Extracted information:
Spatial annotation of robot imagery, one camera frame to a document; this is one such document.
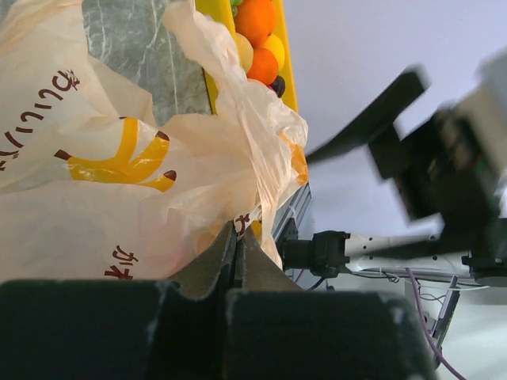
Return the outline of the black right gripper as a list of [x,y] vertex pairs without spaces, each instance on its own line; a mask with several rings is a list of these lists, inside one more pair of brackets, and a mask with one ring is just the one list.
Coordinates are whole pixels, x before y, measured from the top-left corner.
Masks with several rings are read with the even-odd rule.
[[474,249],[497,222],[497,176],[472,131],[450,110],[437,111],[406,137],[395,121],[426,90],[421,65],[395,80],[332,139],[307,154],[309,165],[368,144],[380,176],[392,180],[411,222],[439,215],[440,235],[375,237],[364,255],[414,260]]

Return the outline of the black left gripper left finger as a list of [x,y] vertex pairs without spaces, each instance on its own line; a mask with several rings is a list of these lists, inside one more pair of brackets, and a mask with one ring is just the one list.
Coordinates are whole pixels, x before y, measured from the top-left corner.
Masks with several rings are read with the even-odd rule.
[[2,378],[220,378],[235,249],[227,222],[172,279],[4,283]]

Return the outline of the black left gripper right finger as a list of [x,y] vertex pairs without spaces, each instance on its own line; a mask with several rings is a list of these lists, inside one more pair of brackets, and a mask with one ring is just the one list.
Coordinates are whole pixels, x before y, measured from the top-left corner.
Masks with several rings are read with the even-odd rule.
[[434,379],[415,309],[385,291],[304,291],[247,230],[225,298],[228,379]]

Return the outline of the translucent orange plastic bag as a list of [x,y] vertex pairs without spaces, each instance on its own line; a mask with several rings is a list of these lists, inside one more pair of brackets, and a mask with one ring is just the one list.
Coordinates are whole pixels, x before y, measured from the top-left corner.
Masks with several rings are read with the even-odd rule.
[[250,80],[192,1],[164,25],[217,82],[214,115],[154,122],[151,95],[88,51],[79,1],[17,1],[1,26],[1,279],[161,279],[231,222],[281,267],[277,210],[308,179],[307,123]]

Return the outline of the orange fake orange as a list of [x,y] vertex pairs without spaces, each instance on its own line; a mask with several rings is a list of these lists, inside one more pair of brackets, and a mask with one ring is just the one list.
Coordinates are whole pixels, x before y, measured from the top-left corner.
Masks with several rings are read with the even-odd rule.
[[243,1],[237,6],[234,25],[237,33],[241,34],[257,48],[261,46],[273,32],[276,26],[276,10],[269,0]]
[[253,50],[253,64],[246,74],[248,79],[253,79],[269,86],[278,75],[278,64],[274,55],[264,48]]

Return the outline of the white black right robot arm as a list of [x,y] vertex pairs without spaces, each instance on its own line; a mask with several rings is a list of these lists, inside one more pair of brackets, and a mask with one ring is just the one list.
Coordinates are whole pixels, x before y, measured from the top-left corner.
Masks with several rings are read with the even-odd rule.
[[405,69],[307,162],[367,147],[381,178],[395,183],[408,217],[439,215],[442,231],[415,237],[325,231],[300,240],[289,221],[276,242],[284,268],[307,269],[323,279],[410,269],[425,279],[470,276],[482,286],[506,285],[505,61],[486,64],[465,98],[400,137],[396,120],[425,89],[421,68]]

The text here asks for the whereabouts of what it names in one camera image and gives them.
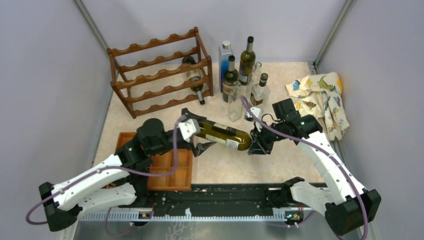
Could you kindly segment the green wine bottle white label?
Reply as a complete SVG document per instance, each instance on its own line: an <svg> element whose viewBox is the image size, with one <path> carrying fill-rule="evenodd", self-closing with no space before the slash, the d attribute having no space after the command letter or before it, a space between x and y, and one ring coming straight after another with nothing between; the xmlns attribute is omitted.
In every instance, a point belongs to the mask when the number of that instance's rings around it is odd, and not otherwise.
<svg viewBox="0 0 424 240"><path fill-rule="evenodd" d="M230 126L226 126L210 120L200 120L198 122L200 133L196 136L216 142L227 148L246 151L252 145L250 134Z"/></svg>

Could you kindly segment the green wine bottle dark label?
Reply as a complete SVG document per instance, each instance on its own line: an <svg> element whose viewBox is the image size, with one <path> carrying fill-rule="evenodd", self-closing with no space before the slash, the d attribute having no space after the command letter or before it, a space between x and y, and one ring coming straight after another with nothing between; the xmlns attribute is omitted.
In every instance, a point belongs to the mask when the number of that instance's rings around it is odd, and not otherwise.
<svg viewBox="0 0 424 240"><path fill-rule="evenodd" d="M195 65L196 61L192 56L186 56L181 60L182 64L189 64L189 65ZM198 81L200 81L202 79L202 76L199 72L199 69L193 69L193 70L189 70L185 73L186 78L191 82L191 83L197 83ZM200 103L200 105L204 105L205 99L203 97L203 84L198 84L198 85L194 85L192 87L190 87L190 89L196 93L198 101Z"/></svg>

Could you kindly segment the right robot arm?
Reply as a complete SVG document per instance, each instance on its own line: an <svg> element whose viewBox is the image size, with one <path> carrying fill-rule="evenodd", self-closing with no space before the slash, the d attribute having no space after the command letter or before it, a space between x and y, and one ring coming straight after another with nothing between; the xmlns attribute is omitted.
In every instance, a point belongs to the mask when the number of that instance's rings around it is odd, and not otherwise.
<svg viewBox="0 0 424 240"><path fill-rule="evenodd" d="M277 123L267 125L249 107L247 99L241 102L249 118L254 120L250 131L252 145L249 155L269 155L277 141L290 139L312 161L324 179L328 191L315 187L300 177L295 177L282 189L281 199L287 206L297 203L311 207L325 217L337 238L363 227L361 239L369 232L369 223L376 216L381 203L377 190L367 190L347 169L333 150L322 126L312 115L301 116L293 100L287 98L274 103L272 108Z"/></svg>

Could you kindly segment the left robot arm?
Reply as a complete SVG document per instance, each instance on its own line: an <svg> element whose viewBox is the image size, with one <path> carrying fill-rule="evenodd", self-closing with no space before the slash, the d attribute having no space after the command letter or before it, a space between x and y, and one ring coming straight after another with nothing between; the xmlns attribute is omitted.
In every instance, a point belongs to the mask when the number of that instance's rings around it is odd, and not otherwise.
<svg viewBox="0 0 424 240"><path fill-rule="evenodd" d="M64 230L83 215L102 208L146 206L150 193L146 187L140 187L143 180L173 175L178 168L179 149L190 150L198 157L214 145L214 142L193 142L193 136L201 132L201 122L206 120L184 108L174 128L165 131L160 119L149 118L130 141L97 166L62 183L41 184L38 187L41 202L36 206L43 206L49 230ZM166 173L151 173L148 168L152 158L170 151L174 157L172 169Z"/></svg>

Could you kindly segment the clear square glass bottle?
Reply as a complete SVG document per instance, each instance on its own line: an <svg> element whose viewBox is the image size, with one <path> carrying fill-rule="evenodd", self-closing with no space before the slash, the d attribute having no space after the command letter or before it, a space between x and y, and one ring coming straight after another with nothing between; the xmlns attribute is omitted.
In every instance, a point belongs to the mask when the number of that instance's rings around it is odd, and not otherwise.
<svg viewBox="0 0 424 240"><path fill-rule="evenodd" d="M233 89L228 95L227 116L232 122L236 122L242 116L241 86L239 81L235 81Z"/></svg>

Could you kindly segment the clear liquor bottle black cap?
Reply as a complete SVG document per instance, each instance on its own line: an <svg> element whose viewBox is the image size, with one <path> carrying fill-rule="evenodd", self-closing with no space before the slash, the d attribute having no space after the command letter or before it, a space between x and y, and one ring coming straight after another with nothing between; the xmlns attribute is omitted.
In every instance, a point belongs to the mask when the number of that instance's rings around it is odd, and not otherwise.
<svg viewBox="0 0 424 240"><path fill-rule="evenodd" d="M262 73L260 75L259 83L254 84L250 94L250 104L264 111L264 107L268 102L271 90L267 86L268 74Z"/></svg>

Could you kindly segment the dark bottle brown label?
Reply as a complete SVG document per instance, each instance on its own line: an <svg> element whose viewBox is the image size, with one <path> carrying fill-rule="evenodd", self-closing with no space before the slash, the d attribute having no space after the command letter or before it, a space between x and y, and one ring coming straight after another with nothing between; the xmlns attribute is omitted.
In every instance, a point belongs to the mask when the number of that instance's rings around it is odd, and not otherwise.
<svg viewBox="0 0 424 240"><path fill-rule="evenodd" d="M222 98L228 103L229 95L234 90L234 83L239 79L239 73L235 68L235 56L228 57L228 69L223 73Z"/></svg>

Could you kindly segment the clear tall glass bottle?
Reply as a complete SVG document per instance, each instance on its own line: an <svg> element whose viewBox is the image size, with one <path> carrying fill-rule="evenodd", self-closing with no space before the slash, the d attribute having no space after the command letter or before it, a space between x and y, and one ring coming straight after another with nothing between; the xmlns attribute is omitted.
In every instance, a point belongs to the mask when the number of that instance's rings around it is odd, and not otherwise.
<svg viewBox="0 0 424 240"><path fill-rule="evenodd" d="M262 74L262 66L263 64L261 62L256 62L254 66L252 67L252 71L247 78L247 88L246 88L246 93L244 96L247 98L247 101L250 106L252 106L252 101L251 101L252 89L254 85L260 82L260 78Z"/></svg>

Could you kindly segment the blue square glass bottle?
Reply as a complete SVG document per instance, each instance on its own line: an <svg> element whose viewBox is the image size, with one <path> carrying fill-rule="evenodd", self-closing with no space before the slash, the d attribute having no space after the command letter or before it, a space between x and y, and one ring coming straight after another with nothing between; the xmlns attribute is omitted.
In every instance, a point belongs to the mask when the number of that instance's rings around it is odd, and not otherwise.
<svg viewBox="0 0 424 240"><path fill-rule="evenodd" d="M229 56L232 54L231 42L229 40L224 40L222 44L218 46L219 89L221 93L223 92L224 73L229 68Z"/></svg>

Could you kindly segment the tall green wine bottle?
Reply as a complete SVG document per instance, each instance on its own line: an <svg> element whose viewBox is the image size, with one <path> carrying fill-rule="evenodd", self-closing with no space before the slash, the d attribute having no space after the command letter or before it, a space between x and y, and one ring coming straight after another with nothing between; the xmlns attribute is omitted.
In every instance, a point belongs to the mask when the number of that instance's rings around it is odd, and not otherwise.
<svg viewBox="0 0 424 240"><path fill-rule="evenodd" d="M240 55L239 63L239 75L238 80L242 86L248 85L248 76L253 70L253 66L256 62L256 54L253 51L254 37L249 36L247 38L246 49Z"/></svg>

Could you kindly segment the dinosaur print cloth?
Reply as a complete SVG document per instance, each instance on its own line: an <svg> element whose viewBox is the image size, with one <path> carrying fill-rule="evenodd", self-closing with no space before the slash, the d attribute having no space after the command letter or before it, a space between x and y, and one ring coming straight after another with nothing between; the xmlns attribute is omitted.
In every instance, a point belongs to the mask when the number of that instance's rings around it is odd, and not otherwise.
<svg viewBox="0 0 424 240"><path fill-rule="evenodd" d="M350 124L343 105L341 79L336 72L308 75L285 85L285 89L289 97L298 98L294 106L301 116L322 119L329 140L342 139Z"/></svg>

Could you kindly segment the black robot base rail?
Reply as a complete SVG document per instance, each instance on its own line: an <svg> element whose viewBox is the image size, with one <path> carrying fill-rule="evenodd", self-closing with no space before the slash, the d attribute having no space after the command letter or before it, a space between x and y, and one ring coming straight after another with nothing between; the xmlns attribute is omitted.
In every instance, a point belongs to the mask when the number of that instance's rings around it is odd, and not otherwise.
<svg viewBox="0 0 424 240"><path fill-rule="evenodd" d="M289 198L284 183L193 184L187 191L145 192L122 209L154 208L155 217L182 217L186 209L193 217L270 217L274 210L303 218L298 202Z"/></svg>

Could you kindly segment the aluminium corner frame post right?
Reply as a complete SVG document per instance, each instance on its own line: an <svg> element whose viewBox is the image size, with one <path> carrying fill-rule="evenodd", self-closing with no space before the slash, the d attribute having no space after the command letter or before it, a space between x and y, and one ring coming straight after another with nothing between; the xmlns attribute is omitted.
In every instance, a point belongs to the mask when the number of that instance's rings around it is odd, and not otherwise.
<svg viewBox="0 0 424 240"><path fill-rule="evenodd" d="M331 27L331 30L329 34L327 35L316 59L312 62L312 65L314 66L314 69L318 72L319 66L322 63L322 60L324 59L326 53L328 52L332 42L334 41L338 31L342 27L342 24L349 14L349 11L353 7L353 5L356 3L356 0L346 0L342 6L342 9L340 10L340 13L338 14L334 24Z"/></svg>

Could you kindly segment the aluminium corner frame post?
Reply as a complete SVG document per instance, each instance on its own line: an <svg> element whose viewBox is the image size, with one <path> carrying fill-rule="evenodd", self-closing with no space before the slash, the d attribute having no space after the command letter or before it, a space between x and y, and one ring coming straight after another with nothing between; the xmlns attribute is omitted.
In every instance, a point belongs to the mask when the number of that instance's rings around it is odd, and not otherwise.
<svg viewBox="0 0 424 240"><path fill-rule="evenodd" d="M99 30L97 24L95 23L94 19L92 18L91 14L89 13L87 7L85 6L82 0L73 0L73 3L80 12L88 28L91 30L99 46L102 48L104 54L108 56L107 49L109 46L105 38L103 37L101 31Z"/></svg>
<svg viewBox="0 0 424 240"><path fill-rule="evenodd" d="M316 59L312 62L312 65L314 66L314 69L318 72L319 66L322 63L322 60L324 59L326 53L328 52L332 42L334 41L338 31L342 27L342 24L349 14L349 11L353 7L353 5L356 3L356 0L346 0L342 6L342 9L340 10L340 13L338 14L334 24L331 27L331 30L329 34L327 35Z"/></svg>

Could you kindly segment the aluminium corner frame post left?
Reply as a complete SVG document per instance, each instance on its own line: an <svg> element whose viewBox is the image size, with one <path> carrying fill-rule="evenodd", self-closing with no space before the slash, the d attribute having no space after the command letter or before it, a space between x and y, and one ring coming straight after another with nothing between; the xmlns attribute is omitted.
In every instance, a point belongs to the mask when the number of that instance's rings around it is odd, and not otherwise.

Aim of the task:
All lines in the entries above that hold the word "post" need to be copied.

Your response:
Could you kindly segment the aluminium corner frame post right?
Could you kindly segment the aluminium corner frame post?
Could you kindly segment the aluminium corner frame post left?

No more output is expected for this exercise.